With her fourth offering, What it's Like To Fly Alone, Courtney has again not only raised the bar for ALL singer/songwriters on the national scene, she has quite possibly written and produced one of the best country albums in years.
While the title of the album may be misleading, this offering is by no means a sorrowful look at loneliness but a masterful take on personal growth, achievement and confidence. Make no mistake, these songs are in no way sunshine and rainbows, there's depth, this is real country, not your run of the mill pop-country. "I was driving home from Austin after a less than desirable gig. I was feeling hurt, disappointed and doubting my desire to do this for a living. In the middle of my driving and crying, this hawk shoots out of the bar ditch in the dark. White lightening. It almost hit my car, then swiftly cut back into the field. It shook me enough to help me dry my tears, pull myself together and start thinking metaphorically about the two of us out there on the road in the middle of the night, just trying to survive."
This album not only showcases how much Courtney has grown both personally and professionally over the years, but gives us a window into the soul, a glimpse of brilliance only hampered by last notes and the repeat button. If you doubt the power of this album, take note that on the release date, only three albums bested it on the ITUNES country charts. ( all three spots held by Chris Stapleton.) "I've never been more proud of a finished product."

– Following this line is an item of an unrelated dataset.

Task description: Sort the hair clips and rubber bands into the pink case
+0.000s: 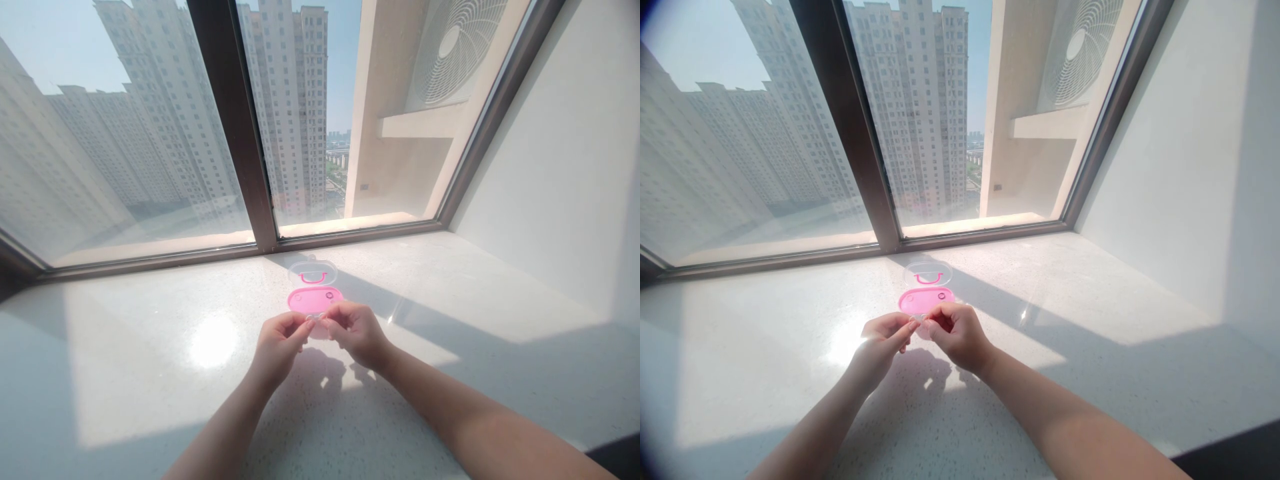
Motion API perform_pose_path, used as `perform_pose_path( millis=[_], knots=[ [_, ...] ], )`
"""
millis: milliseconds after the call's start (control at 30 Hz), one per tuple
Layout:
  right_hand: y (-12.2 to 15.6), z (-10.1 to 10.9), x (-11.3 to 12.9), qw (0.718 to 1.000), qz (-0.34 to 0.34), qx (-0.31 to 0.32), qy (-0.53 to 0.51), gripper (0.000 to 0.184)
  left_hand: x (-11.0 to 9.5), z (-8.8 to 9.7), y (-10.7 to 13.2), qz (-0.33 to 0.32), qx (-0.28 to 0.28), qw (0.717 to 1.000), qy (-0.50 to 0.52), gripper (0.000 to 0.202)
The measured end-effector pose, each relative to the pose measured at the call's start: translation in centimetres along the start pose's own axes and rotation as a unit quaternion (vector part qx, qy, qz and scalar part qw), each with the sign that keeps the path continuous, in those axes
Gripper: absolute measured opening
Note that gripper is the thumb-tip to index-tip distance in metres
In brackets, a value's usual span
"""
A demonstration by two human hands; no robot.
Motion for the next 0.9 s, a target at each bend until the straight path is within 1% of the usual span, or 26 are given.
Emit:
perform_pose_path(
  millis=[233,433,900],
  knots=[
    [-0.17,0.32,0.06,1.0,-0.002,-0.009,-0.008,0.012,-0.08,-0.06,0.02,-0.001,0.002,1.0,0.0,0.025],
    [-0.17,0.3,-0.09,1.0,0.005,-0.005,-0.009,0.011,0.17,0.02,0.02,-0.007,0.007,1.0,-0.002,0.025],
    [-0.16,0.29,-0.16,1.0,0.005,-0.005,0.0,0.011,0.06,0.23,-0.01,-0.019,0.007,1.0,-0.014,0.024]
  ],
)
Point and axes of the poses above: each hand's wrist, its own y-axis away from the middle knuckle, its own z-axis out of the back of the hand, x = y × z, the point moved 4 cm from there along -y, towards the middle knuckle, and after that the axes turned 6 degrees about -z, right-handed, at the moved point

" It's way easier to write about heartache than happiness, because heartache needs a place to go; and happiness, you just want to keep for yourself." Courtney has a story to tell with each song, a brilliant take on life that makes you better for listening. With songs heavy on the heartache such as Round Mountain and Fourteen Years ( the honest song dedicated to her late sister) to the lonesome ballad Gold Standard this album will continue to gain traction for a variety of listeners and audiences. Courtney is the real deal, and you better believe she leaves no room for comparison to others before. Pure, direct, honest, and a must for every fan of music.